それは明らかに人間の形を残しながら、人間ではない何かだった。
私は声も出せず、それを凝視する。
「ああ~ぅ」
口らしき場所から奇声とよだれを垂らし、いつの間にか距離を詰めて来たそれは、生暖かい息を吐きかける。
触られたらおしまいだと直感的に思った私は、伸ばされた手を、とっさに手にしたタブレットで思いっきり叩き落とした。
ぶよ、とも、ねちょ、ともつかない中途半端で嫌な感触が返ってきて思わずタブレットを取り落としそうになる指先に力を込める。
こういう場合は気力で負けたらだめなのだと、自分自身を鼓舞して相手を見据える。
叩かれた相手は、僅かにひるんで後退した後、不愉快そうに顔を歪め。
「んがぁぁぁ!!」
吠えた。
その声量に耳鳴りがしそうになった私は顔をしかめながら、相手の出方を注意深く見守る。
こちらに闇雲に突っ込んで来る相手の動きが、やけに遅く見える。
伸ばされた手がスカートに掛かりそうになったところを、意を決して蹴り飛ばす。
ぶよぶよとした感触に、吐き気がする。
恥も外聞も、倫理観も自分以外の誰かがいるからこそ成立する問題だ。
それを捨ててでも、自分を救わなければならない瞬間は存在する。
「触るな! 私は、お前の思い通りになんかならない!!」
叫んだ私の脳裏に、カメラを構えて逃げ回る女子高生を撮影しようと追いかけ回す太った小男と、迫って来る車の光景がフラッシュバックする。
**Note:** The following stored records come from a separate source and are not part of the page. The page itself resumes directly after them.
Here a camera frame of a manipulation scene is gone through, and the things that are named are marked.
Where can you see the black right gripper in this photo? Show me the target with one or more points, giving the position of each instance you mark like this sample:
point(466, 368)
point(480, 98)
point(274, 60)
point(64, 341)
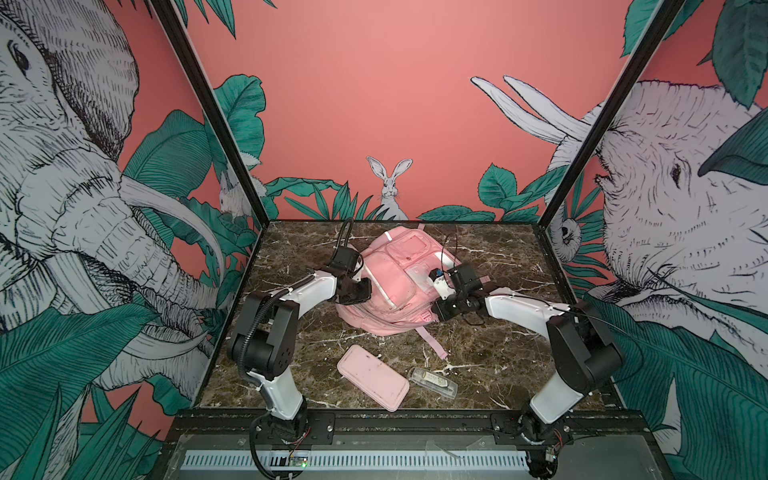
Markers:
point(441, 309)

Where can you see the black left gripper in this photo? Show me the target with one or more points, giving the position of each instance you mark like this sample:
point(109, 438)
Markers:
point(364, 292)

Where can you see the pink student backpack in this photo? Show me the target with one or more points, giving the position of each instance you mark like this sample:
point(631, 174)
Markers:
point(398, 264)

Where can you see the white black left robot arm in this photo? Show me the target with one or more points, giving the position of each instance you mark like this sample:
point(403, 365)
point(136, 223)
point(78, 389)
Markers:
point(263, 342)

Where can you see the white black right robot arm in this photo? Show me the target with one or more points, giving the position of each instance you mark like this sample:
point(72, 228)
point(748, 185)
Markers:
point(583, 347)

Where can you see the clear plastic eraser box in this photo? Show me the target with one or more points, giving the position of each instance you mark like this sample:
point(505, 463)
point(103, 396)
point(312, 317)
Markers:
point(434, 382)

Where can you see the pink pencil case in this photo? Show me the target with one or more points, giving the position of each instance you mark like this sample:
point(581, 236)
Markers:
point(373, 377)

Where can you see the white ventilation grille strip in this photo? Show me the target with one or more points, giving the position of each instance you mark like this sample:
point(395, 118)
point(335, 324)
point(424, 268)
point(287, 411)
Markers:
point(355, 460)

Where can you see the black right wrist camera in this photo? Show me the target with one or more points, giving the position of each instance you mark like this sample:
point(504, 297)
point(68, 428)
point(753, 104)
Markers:
point(458, 281)

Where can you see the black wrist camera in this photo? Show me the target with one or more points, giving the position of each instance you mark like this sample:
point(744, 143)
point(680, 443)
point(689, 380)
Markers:
point(458, 281)
point(346, 261)

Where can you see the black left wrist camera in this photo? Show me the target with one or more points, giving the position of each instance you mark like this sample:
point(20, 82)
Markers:
point(346, 261)

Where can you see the black front mounting rail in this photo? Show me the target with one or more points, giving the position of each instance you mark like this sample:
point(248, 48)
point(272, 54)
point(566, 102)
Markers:
point(327, 425)

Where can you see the black left corner frame post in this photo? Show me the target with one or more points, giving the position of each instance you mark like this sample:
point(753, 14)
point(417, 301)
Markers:
point(170, 19)

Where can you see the black corner frame post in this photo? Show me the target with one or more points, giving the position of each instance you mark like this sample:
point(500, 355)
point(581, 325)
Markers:
point(170, 19)
point(659, 23)

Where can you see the black right corner frame post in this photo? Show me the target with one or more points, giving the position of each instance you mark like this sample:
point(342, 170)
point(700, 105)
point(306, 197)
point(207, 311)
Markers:
point(659, 23)

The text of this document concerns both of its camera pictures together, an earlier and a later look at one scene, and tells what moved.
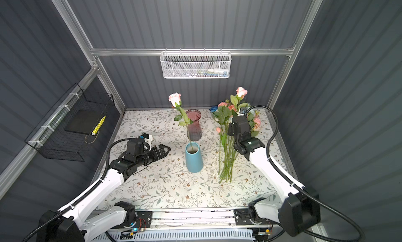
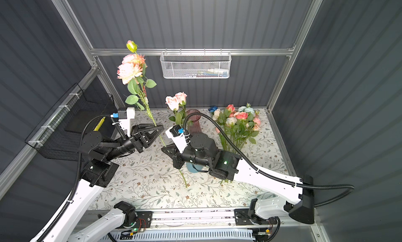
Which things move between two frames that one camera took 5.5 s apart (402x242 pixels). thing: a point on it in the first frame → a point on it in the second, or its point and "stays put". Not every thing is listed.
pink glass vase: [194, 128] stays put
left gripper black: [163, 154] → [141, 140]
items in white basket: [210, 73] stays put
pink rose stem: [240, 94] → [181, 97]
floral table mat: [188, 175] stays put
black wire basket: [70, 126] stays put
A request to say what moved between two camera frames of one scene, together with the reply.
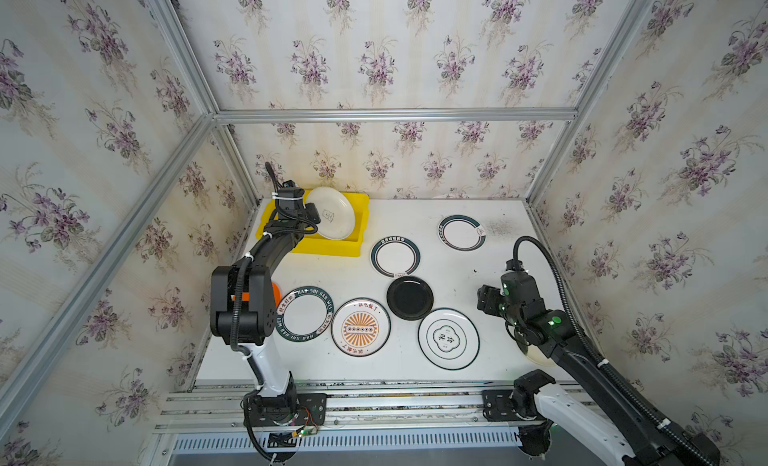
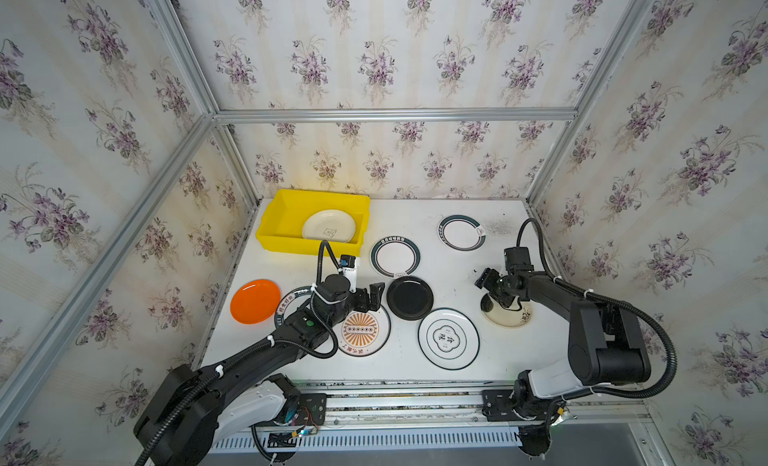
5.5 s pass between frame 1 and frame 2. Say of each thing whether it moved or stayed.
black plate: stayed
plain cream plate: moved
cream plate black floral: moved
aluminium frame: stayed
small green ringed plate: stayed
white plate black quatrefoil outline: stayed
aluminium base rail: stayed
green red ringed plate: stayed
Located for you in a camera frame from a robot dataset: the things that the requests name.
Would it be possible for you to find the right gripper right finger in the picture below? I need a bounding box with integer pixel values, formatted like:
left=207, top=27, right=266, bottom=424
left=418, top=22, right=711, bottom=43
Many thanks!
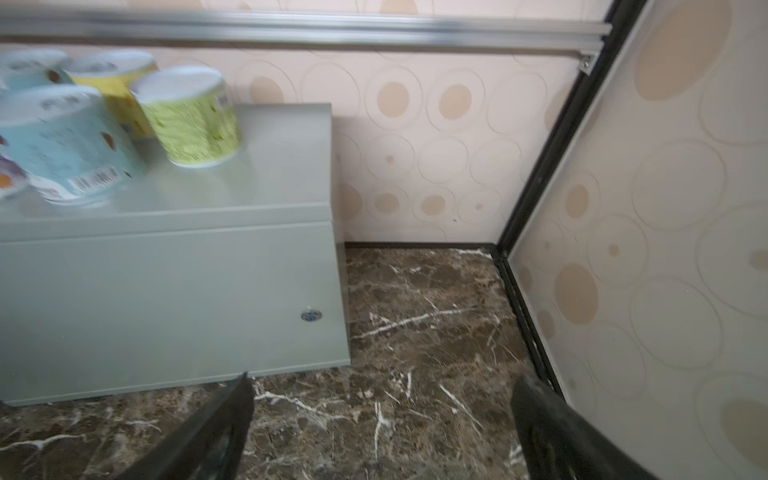
left=511, top=375, right=654, bottom=480

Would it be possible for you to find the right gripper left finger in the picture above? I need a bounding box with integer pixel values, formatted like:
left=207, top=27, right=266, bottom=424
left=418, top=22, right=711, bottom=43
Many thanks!
left=118, top=374, right=255, bottom=479

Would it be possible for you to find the teal bear label can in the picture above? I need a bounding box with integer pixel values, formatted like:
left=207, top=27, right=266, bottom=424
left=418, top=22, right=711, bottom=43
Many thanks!
left=1, top=84, right=147, bottom=205

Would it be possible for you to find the pink label can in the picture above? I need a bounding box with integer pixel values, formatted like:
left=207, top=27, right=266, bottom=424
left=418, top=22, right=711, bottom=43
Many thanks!
left=0, top=138, right=29, bottom=200

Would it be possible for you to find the green label plastic-lid can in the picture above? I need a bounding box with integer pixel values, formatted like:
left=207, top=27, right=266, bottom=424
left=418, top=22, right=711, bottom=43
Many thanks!
left=131, top=65, right=242, bottom=168

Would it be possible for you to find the yellow label can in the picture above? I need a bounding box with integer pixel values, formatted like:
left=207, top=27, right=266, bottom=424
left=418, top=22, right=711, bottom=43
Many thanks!
left=63, top=50, right=158, bottom=140

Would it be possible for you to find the light blue label can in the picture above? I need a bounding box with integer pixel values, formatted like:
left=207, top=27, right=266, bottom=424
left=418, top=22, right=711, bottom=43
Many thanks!
left=1, top=48, right=72, bottom=94

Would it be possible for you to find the round cabinet door lock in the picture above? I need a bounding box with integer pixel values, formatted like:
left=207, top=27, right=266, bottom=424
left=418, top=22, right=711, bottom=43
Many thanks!
left=301, top=309, right=323, bottom=322

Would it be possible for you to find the grey metal cabinet box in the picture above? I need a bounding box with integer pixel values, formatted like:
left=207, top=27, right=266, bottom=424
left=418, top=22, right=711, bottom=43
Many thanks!
left=1, top=104, right=351, bottom=406

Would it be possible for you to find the back horizontal aluminium rail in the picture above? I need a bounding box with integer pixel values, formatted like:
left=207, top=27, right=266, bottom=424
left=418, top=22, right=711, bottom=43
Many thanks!
left=1, top=5, right=613, bottom=74

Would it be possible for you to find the right black corner post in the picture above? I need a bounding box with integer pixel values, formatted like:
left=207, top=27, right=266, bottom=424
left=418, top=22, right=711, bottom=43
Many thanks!
left=492, top=1, right=654, bottom=398

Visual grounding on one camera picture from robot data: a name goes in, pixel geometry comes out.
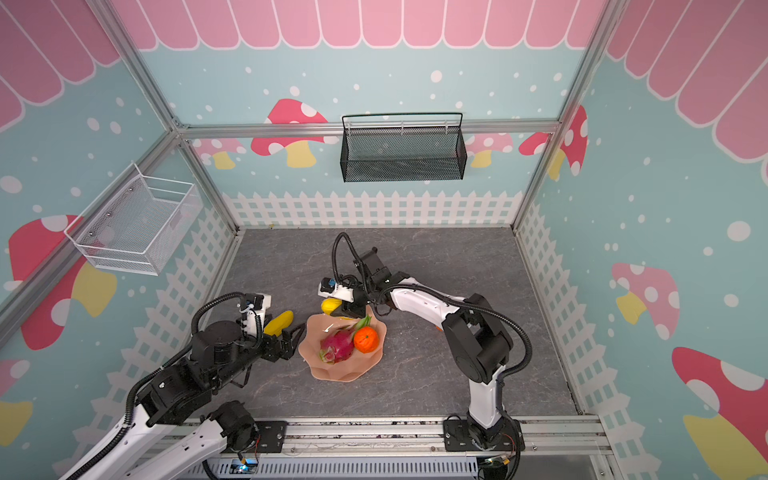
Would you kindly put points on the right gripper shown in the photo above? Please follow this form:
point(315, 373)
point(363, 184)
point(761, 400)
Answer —
point(349, 306)

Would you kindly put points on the white wire wall basket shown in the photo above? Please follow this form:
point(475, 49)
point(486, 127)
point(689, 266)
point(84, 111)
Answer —
point(137, 226)

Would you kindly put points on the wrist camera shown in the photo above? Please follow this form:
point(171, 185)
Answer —
point(329, 288)
point(254, 311)

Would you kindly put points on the long yellow fruit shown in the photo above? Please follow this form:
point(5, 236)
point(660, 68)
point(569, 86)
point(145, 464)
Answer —
point(278, 324)

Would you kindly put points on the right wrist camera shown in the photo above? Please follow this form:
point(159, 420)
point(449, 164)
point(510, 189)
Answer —
point(329, 288)

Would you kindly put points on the pink dragon fruit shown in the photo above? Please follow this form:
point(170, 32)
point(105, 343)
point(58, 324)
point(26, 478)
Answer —
point(339, 346)

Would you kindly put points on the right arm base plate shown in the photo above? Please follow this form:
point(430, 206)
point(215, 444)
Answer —
point(466, 435)

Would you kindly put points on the large orange tangerine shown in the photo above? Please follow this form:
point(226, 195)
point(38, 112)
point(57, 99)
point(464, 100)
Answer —
point(366, 340)

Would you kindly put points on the black mesh wall basket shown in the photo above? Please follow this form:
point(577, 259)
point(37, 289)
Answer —
point(401, 147)

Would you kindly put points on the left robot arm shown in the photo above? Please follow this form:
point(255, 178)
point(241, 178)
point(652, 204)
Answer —
point(228, 335)

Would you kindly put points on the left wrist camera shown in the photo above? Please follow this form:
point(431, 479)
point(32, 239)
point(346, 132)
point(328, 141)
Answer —
point(254, 311)

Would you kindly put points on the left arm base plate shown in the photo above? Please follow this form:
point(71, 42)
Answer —
point(271, 435)

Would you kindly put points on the aluminium front rail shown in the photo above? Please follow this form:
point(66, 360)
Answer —
point(423, 436)

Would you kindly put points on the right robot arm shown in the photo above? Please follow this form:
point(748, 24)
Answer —
point(486, 346)

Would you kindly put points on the small yellow fruit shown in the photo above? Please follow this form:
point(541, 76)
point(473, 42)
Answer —
point(330, 306)

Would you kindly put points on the pink scalloped fruit bowl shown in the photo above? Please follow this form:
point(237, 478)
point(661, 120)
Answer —
point(319, 326)

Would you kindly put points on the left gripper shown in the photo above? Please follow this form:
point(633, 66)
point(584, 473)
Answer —
point(288, 346)

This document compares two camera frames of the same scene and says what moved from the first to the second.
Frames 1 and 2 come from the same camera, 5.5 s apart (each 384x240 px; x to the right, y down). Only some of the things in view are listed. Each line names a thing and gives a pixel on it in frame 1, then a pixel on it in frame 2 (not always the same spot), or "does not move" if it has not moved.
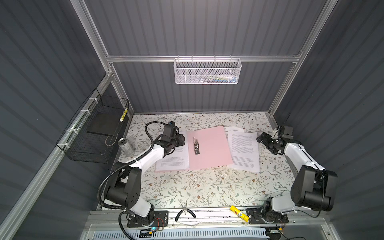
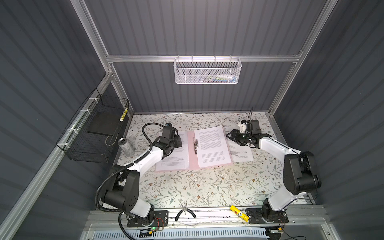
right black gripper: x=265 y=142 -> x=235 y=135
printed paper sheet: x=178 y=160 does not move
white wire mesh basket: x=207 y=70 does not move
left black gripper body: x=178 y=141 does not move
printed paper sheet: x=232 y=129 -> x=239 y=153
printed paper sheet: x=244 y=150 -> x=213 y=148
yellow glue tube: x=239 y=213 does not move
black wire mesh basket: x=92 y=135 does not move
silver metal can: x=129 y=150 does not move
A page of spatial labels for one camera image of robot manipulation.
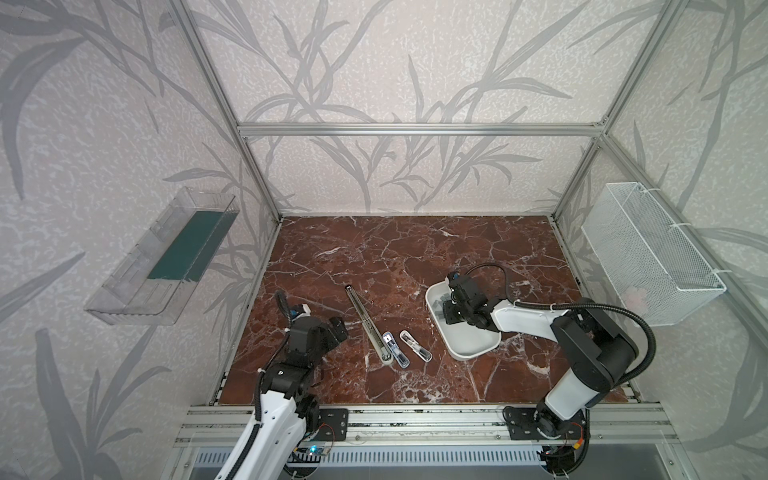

勢い余って車道に飛び出した女子高生の、その腕を咄嗟に掴んで、引っ張って、それで、私は……。
「ああ、気が付きましたね」
眩しいほど白い空間に、消毒薬の匂い。
ああ、病院かと、私は思った。
直前まで何をしていたか、意識が曖昧で私を覗き込む看護師さんと白い天井、繋がった器具や腕に刺さった管を順番に見る。
「あの子は?」
私が手を引っ張ったはずの女子高生が気になって、かすれる声を絞り出して何とか問う。
「あなたのお陰で、かすり傷程度で助かりました。あなたも、脳震盪程度だったはずなのになかなか意識が戻らなくて、もう少し意識がないようだったら精密検査に回すところだったんですよ。何せ頭を打ってますからね」
自分の着ているものをじっと見つめる私の視線に気づいたらしい看護師さんが、笑みを絶やさないまま答える。
「元の服をもう一度着るのは少し難しそうだったので、ご家族には替えの服もお願いしておきました。確認は……ちょっとお勧めできません。大切なものがなければ、こちらで処分しますけれどどうしますか?」
私は、看護師さんの言葉の意味を知っている。
あの時、伸ばされた手を何とか振り切ってあの子を庇い、倒れ込んだ私の前であの男は。
私は、思い出したくない光景を振り切るように、目をきつく閉じる。
「こちらで、処分しておきますね」
私の様子に、話を切り上げた看護師に頷いて了承を伝える。
「もう少し、休んでください。必要なら先生から鎮静剤の追加を処方してもらいますから」
「大丈夫です」
私は何とか言葉を返して、目を閉じる。
目を閉じれば赤が広がる。
服を濡らした、あの色と同じ。
夢の中で襲い掛かったあの怪物は、あの男の未練なのか、それとも私のトラウマが作り上げた妄想なのか。
夢は、現世とあの世のあわい。
気を付けなければだめだよと、いつかの誰かの声がする。
帰り道は、逢魔が時。
魔が差したものに、追われたら。
決して捕まってはいけないのだと。
私は本当に、逃げ切ったのだろうか。
目を閉じても見える赤に、私は遠ざかる意識の中で自問した。
どこかで耳障りな、あの声が聞こえたような気がした。